Thursday, October 22, 2020

BFA’s assembly to face fire works

Despite concerted efforts to have local football professionalised, it appears this will remain a pipe dream for years to come.

Authorities tasked with running football seem to be taking things for granted.

On Saturday, there was a General Assembly for the Premier League meeting where certain resolutions were supposed to be adopted to take the football to another level. But nothing was achieved because the audited financial results were delivered on the day of the assembly and there weren’t even minutes from the previous assembly.

Many teams called for the adjournment of the assembly because they needed time to read the financial results.

Now this coming weekend there will be a general assembly for the Botswana Football Association (BFA) where sparks are expected to fly, just like in the Premier League.

The BFA will hand out reports to the assembly, including the financial report. There will be constitutional amendments and motions.

The assembly might even do away with the controversial fines for individual players.

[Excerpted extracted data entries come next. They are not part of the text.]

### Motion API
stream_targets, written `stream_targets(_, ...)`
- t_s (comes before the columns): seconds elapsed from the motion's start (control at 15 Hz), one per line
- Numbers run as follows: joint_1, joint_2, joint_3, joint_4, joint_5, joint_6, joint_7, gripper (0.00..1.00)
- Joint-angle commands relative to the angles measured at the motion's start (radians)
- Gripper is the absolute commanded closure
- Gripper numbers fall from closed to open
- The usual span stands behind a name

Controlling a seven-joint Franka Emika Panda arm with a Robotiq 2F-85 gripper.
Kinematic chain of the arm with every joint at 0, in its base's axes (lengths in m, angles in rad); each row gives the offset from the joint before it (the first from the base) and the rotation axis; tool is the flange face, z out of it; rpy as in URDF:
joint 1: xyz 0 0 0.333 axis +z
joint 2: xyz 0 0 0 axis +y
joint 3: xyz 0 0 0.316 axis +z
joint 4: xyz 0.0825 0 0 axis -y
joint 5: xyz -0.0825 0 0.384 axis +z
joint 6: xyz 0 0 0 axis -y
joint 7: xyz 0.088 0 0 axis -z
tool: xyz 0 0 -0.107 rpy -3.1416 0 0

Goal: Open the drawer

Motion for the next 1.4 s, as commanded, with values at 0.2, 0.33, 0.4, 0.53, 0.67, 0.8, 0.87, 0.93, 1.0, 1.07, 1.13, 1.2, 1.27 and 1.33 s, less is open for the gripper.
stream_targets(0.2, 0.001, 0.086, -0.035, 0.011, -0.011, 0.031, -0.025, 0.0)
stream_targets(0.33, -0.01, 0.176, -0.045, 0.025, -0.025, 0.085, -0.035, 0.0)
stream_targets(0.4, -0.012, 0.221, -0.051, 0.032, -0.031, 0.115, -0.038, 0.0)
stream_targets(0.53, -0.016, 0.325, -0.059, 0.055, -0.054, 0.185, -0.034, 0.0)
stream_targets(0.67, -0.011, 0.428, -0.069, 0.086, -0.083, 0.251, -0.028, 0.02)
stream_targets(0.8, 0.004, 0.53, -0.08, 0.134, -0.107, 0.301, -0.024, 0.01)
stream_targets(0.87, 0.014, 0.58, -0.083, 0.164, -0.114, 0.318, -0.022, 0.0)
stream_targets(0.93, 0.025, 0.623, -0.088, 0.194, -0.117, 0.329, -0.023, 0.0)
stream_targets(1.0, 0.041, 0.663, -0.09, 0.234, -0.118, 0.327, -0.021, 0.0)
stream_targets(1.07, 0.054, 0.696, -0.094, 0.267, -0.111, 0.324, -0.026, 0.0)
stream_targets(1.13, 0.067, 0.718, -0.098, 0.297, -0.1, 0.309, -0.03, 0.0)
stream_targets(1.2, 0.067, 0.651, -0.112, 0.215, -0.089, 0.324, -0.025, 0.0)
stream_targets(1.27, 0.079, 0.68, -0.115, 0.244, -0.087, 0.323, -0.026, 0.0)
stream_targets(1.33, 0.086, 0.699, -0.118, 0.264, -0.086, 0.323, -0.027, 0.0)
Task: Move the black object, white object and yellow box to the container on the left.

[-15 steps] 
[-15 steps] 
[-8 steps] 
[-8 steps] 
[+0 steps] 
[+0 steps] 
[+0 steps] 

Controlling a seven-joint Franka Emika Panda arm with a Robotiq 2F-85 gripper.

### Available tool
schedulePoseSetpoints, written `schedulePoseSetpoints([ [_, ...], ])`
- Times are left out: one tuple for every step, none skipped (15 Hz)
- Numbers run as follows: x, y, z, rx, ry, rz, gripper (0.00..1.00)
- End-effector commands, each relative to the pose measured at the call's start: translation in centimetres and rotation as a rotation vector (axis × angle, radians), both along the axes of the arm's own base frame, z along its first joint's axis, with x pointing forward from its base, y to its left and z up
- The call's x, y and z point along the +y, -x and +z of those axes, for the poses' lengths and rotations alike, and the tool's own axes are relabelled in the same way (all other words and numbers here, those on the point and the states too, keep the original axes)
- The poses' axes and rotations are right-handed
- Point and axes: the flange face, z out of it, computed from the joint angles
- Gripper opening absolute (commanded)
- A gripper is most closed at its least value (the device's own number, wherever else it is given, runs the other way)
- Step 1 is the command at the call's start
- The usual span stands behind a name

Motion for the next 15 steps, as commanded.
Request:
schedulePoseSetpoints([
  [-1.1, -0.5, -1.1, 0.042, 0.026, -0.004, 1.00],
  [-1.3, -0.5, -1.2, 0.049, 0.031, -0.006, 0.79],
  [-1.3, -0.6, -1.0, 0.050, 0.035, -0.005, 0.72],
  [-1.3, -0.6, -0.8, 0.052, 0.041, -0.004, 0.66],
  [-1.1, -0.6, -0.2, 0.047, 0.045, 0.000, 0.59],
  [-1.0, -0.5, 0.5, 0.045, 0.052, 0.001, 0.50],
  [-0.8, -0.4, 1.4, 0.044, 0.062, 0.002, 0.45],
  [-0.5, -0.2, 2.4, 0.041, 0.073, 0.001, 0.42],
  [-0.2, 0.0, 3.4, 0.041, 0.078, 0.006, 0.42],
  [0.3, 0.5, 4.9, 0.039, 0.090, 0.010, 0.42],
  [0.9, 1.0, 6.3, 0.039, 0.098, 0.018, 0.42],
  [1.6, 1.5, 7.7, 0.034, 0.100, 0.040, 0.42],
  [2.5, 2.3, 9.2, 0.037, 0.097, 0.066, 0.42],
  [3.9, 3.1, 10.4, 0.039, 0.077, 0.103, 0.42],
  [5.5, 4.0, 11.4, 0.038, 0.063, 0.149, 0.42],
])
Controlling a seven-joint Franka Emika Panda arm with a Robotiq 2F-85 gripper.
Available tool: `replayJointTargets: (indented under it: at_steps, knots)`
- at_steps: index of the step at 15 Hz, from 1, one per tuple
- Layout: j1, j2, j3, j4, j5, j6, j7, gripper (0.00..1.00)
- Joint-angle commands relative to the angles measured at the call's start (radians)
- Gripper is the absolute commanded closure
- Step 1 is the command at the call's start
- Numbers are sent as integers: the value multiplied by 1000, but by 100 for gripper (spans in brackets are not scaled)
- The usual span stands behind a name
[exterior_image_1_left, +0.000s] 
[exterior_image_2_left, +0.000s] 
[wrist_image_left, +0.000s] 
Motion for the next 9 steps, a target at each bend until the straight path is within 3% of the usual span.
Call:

Yellow cards are carrying a penalty of P50 while the red card is P100 and teams say they are high.
However, the controversial motion likely to be tabled is of the reduction of the Premier League teams from 16 to 12. The motion was also defeated in 2005 when most regions lambasted the then administration of Dikgang ‘Philip’ Makgalemela for double standards because when he was campaigning he was calling for the increment of teams.

The 2007 Bosele Declaration in Phikwe on the other hand resorted to once again reduce the number of teams to eventually lead to professionalism. But information reaching Sunday Standard is that most regions are against the idea mainly because lower leagues are in shambles.

The President of the BFA, David Fani, told Sunday Standard that it is up to the regions to decide on the motion.

He however added that the scientific points put forward for the reduction of teams are valid.
“Reduction of teams would definitely lead to professionalism and that would enhance competition that would take the league to another level,” he said. The fierce criticism the BFA may face is the alienation of the regions from day to day running of football despite the important role they play. BFA might also find themselves having to explain once more why the national youth teams would not be participating in international competitions this year.

The national teams could not be registered with the Confederation of African Football because the deadline elapsed before the BFA became aware.

The BFA has since put the blame on the suspended Chief Executive Officer Mooketsi ‘Tosh’ Kgotlele.
Kgotlele has exonerated himself, saying the onus was on the BFA since he was suspended before the deadline elapsed.

The non participation of youth teams means the talent that was going to be identified has gone to waste. Several Botswana players plying their trade in the South African Premier League were spotted in the youth teams.